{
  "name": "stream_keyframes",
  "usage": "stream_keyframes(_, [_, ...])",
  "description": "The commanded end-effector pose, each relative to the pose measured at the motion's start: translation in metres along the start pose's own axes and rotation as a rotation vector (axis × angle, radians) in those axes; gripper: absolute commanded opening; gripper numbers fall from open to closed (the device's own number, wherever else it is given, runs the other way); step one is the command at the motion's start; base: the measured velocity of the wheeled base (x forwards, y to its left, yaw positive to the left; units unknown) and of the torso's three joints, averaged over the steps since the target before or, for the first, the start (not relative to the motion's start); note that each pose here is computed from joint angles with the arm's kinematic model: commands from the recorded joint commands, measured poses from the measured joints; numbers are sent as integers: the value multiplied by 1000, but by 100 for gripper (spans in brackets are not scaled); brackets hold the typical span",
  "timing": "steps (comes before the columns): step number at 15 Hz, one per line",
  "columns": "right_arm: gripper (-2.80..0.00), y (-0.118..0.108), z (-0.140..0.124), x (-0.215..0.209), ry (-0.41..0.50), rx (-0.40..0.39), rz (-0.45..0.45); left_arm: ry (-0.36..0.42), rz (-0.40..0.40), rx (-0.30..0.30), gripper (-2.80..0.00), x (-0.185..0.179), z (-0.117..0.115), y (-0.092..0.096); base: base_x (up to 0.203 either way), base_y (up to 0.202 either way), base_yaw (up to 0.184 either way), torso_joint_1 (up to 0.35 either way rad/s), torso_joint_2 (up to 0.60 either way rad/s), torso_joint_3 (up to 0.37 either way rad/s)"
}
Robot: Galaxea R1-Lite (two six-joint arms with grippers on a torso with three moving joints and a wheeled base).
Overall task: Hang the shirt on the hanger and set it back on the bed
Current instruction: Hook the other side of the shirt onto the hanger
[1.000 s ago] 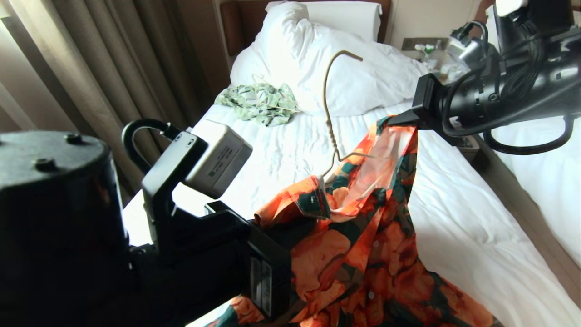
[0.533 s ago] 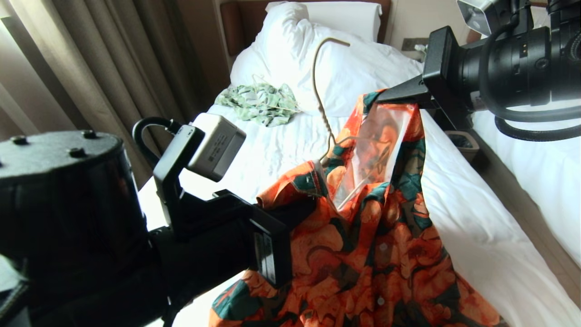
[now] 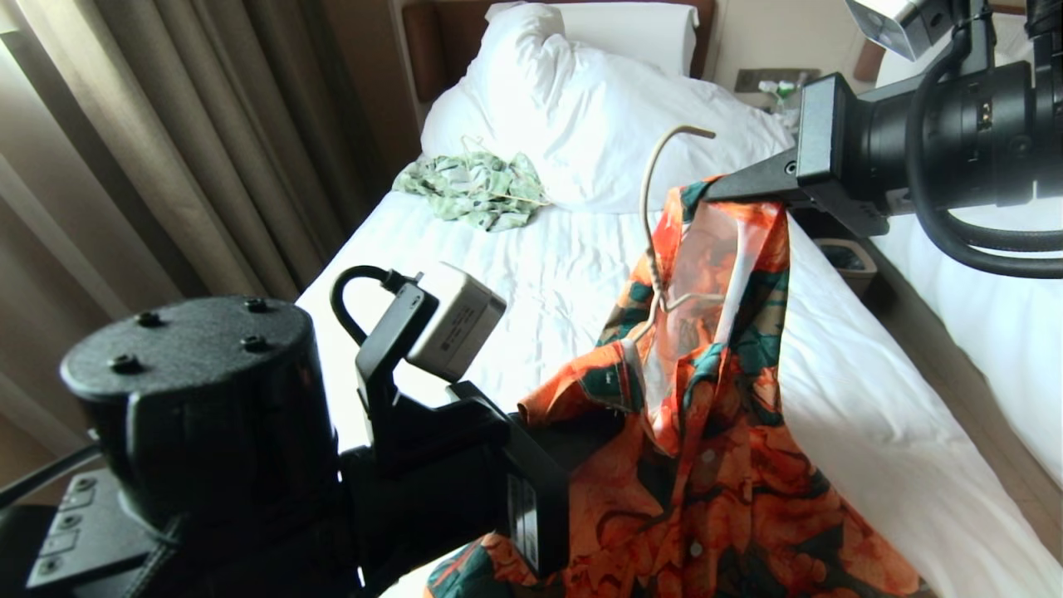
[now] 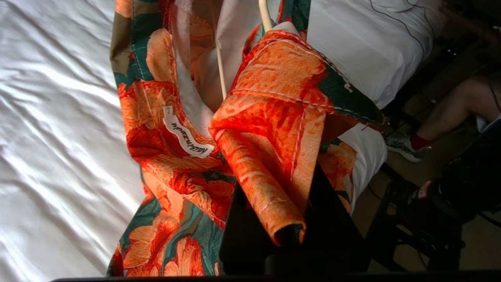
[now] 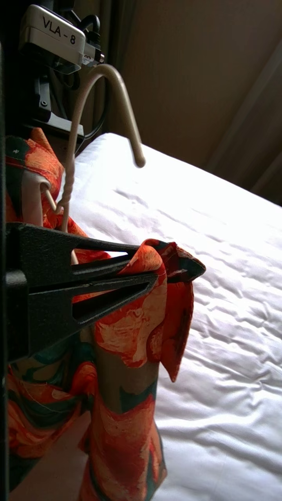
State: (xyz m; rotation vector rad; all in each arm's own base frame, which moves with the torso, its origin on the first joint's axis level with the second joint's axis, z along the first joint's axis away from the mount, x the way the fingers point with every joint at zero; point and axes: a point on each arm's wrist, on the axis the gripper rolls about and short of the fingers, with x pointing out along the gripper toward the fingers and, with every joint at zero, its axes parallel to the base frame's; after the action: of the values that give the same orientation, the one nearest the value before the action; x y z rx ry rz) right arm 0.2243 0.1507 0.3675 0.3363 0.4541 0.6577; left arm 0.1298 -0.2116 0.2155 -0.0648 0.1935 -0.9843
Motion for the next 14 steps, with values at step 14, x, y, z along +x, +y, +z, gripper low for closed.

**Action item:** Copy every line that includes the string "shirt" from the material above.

**Reply:**
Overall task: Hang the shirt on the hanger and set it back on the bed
Current instruction: Hook the other side of the shirt onto the hanger

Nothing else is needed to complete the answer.